So Don't Turn Off the Lights

On Body Image & Sex

Body image. These two simple words can stir up complicated feelings in most of us. Being human inevitably means having a love-hate relationship with different parts of ourselves, going through a winding journey of self-acceptance, and hopefully one day landing at the shining gates of *self-love*.

When you add sex to the equation, the volume of body image insecurities tends to get amplified. Our usual response is to diet, work out, try new beauty treatments, and make any attempt to change our physical appearance. But alas! We soon realize that our hang-ups are not just skin deep.

We had an in-depth conversation with Psychotherapist Rhea Gandhi (@decolonizepsychotherapy), who believes that the key to changing this dynamic is through looking inward and accepting that the way we perceive our bodies needs to shift.

It’s time we liberate ourselves from feelings of shame and realise that body-insecurity is a common phenomena (unless you’re Harry Styles, maybe). Rather than letting your perception of your body get in the way of enjoying intimacy, embracing it can lead to even more pleasure than you could ever imagine.

Read on for key insights from our conversation with Rhea, on how you can learn to embrace your (perfectly imperfect) self in all its glory:
 

Ignorance Is Not Bliss

We at MyMuse love ourselves some mood lighting, but not as a way to mask or hide our bodies during vulnerable moments of intimacy. The solution to that is definitely not switching off the lights, but questioning the root of our insecurities in the first place.
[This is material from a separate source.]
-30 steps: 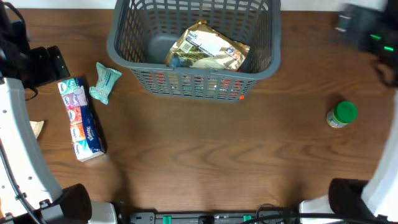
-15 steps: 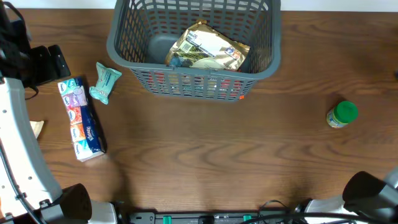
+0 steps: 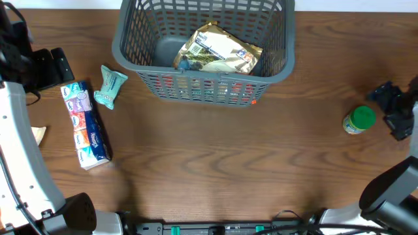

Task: Pack container
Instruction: 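Move the right gripper to the green-capped jar and grasp it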

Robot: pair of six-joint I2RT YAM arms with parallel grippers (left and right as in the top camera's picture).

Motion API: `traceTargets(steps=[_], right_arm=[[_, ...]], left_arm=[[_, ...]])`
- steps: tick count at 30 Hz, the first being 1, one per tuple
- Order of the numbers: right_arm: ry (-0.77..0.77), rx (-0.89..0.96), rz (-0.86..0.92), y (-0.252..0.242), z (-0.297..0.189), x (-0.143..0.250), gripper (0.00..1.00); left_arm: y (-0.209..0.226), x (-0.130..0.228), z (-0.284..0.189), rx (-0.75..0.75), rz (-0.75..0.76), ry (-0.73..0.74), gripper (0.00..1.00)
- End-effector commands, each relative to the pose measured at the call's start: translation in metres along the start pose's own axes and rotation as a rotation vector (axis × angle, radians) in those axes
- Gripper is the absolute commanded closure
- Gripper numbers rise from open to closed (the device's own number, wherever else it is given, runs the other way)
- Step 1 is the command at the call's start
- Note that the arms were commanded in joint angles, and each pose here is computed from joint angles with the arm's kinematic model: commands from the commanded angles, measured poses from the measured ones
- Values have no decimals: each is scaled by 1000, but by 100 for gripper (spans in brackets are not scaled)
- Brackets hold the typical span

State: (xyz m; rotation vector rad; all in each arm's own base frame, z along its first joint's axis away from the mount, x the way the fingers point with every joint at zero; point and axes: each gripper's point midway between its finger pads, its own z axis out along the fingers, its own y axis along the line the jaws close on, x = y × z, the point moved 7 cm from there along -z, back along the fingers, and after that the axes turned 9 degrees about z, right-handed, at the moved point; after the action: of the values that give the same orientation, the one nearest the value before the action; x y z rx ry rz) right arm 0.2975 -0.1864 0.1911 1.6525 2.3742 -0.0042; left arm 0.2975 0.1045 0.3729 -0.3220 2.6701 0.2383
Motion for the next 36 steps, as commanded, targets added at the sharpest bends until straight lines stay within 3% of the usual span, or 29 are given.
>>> traceTargets(steps=[1,26,33,36], right_arm=[[11,-8,-14,4,14,12,1],[103,64,-42,9,98,20,1],[99,70,-43,8,98,19,23],[102,71,-42,8,98,20,37]], left_arm=[[1,1,2,3,0,11,1],[1,1,2,3,1,13,1],[1,1,2,3,1,12,1],[1,1,2,3,1,12,1]])
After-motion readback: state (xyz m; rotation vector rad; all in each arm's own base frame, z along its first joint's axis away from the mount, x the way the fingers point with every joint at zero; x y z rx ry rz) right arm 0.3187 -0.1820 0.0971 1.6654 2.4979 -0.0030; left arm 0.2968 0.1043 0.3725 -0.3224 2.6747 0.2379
Rhea says,

“[When it comes to our relationship with our bodies], we have to undo a lot of layers that have been formed over a significant period of time."

It’s not just society’s standards that shape this:  It’s our life experiences, how we were treated at home, how our parents thought about their own bodies, which translate to us. There is a great deal of subtle messaging we get. We have to peel each layer of the onion to examine it individually. And this requires a lot of internal work.” 

You Are Not Alone

Let’s face it! Getting it on with a partner can be super-nerve wracking and keep you from enjoying pleasure altogether. Who doesn’t feel hella vulnerable getting naked in front of someone for the first time? I know that voice in my head all too well: It tells me to suck it in. That I’m not attractive enough. These thoughts take control of my mind and keep me from being in the moment altogether. Result? We’re left feeling every emotion on the spectrum, but pleasure. According to Gandhi,

“When it comes to sex and the bedroom, somebody is witnessing you being naked, which is a very vulnerable space you are volunteering yourself to be in. So it takes a lot of work between you and your partner and within yourself to eventually feel comfortable.”
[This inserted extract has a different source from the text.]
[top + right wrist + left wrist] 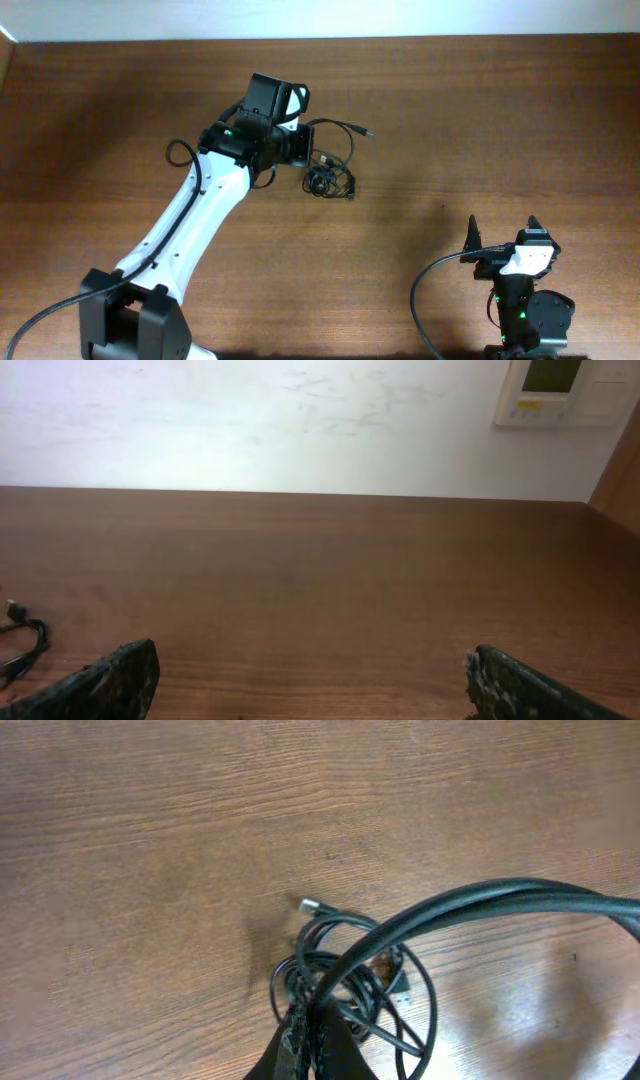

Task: Untangle cables
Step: 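Lift the grasped cable with the left gripper, pulling it up and right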

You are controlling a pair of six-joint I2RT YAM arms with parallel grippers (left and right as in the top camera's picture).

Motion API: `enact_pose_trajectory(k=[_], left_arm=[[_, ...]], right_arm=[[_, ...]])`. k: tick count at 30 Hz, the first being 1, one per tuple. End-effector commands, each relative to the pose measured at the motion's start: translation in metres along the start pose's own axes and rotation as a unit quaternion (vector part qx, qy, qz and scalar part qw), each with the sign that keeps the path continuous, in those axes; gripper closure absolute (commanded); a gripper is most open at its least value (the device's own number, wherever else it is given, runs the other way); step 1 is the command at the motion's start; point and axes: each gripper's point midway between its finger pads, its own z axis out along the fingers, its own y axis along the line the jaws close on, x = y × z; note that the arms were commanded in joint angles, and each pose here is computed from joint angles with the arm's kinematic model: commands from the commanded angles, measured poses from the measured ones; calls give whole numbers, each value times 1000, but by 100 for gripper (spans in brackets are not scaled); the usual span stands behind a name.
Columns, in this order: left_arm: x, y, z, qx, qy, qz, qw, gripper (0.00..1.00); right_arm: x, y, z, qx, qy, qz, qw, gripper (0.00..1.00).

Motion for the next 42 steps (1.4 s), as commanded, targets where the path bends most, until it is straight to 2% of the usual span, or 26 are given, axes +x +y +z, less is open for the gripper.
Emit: enact_pose_trajectory(k=[1,3,5,9,11,12,14,16,18,20,23,25,29,32,34,35,36,38,39,42], left_arm=[[-35,-33,-41,77,-71,14,994,100],[-54,-41,-67,88,-121,24,988,100],[-59,-28,-73,49,-136,20,989,100],[-39,2,-63,-31,-97,-1,995,100],[-36,-8,-61,-1,-86,2,996,100],[-47,-31,-74,60,-109,12,992,100],[-72,-51,-103,108,-164,29,980,100],[-94,-56,-137,111,-227,39,967,100],[-100,-47,-155,87,-256,34,962,100],[-91,-30,-147,42,-237,19,970,100],[-64,-1,-114,-29,-162,-1,986,100],[-46,6,-90,-40,-110,-5,993,100],[-28,-22,-66,49,-53,-2,997,100],[-28,-27,-66,61,-51,-1,997,100],[-27,-40,-68,99,-48,14,994,100],[-27,-44,-69,111,-49,23,992,100],[-30,-50,-71,127,-54,25,990,100],[-36,-75,-84,200,-63,38,977,100],[-41,-90,-96,239,-69,47,967,100],[-51,-110,-121,293,-84,63,950,100]], right_arm=[[3,-1,0,5,2,2,1000,2],[3,-1,0,5,2,2,1000,2],[3,-1,0,5,2,2,1000,2],[3,-1,0,5,2,2,1000,2],[3,-1,0,5,2,2,1000,2],[3,-1,0,5,2,2,1000,2],[3,-1,0,5,2,2,1000,2],[3,-1,0,5,2,2,1000,2],[3,-1,0,5,2,2,1000,2],[3,-1,0,5,2,2,1000,2],[3,-1,0,5,2,2,1000,2],[3,-1,0,5,2,2,1000,2],[-12,2,0,-7,-27,10,1000,2],[-23,50,-8,-149,-45,36,987,2],[-45,88,-29,-277,-68,100,953,2],[-69,88,-36,-287,-109,121,944,2],[-97,89,-48,-298,-168,112,933,2],[-144,89,-73,-303,-234,71,921,2],[-154,86,-75,-289,-224,58,929,2],[-163,76,-70,-246,-147,36,957,2]])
What’s shocking is just how common these issues really are, even in 2021. Though typical beauty standards are slowly being challenged, with increased representation on social media, the conditioning in our own lives and minds runs deep. If everyone actually used #ifeelfat when they felt it, we bet it would be trending all the time.
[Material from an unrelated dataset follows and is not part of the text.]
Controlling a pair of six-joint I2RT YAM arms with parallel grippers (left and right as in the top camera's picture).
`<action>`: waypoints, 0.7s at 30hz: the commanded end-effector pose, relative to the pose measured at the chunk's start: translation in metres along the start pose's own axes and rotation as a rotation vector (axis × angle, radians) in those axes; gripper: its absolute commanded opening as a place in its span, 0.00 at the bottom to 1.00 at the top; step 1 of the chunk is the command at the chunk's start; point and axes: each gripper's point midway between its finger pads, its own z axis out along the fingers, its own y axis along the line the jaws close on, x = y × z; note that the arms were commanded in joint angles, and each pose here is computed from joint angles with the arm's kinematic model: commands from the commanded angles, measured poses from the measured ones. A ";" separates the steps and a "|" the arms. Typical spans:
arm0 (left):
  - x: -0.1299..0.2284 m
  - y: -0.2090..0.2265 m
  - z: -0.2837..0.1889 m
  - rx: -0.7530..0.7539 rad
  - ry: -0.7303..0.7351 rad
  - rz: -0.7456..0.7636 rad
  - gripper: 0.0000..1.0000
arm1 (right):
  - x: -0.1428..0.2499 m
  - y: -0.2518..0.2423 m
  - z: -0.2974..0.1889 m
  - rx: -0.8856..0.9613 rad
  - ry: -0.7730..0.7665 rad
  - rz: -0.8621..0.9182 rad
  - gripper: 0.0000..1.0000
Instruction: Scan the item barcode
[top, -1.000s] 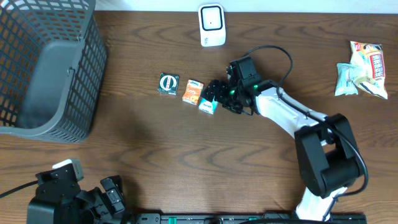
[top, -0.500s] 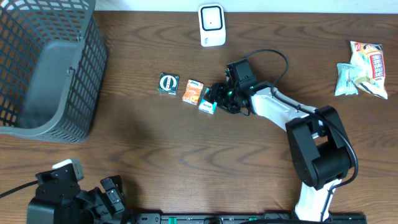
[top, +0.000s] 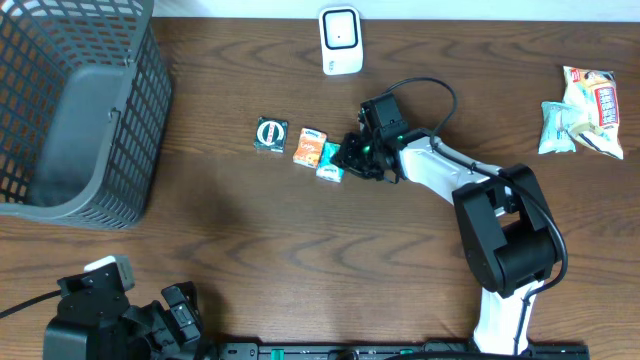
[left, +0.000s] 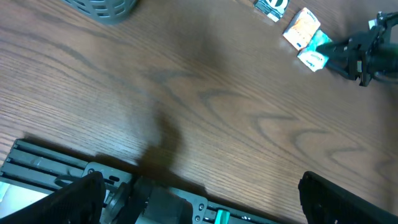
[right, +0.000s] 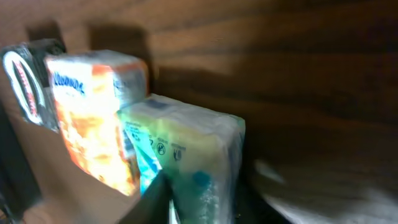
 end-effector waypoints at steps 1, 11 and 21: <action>-0.002 0.001 -0.001 -0.007 -0.008 -0.012 0.98 | 0.028 -0.061 0.023 0.148 0.105 0.053 0.11; -0.002 0.001 -0.001 -0.007 -0.008 -0.012 0.98 | 0.028 -0.025 -0.018 -0.309 0.292 -0.101 0.01; -0.002 0.001 -0.001 -0.007 -0.008 -0.012 0.98 | 0.026 0.025 -0.107 -0.955 0.332 -0.285 0.01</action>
Why Focus On The Differences?

“A lot of evolutionary psychologists have said that differences [between us] can feel dangerous and threatening. But what that biological theory doesn’t ask is how power hierarchies structure these differences in the first place. For example, what made fairer skin better than darker skin? And a flat stomach better than one that is not?”, questions Gandhi.

The way we look is not better or worse off than anyone else, simply different. It is a result of social construction. So we don’t have to do away with the idea of difference really, but instead navigate through it and realise that difference is good.

 

Change the Dialogue

Be conscious of your internal narrative: the dialogue you’re having with yourself 24/7, often unconsciously. Rather than reinforcing things like, “I hate my nose”, or “I wish my hair was thicker”, change up the narrative and remind yourself how amazing you are by focusing on your positives and all the things you love about yourself. PSA: These don’t just have to be physical traits. Having a glowing personality beats having fake teeth whitening anyday, in our books.

Side note– comparison is truly the thief of joy. So stop scrolling and comparing yourself to every airbrushed smiling face you see. Pictures definitely don’t tell the full story, especially in the age of FaceTune.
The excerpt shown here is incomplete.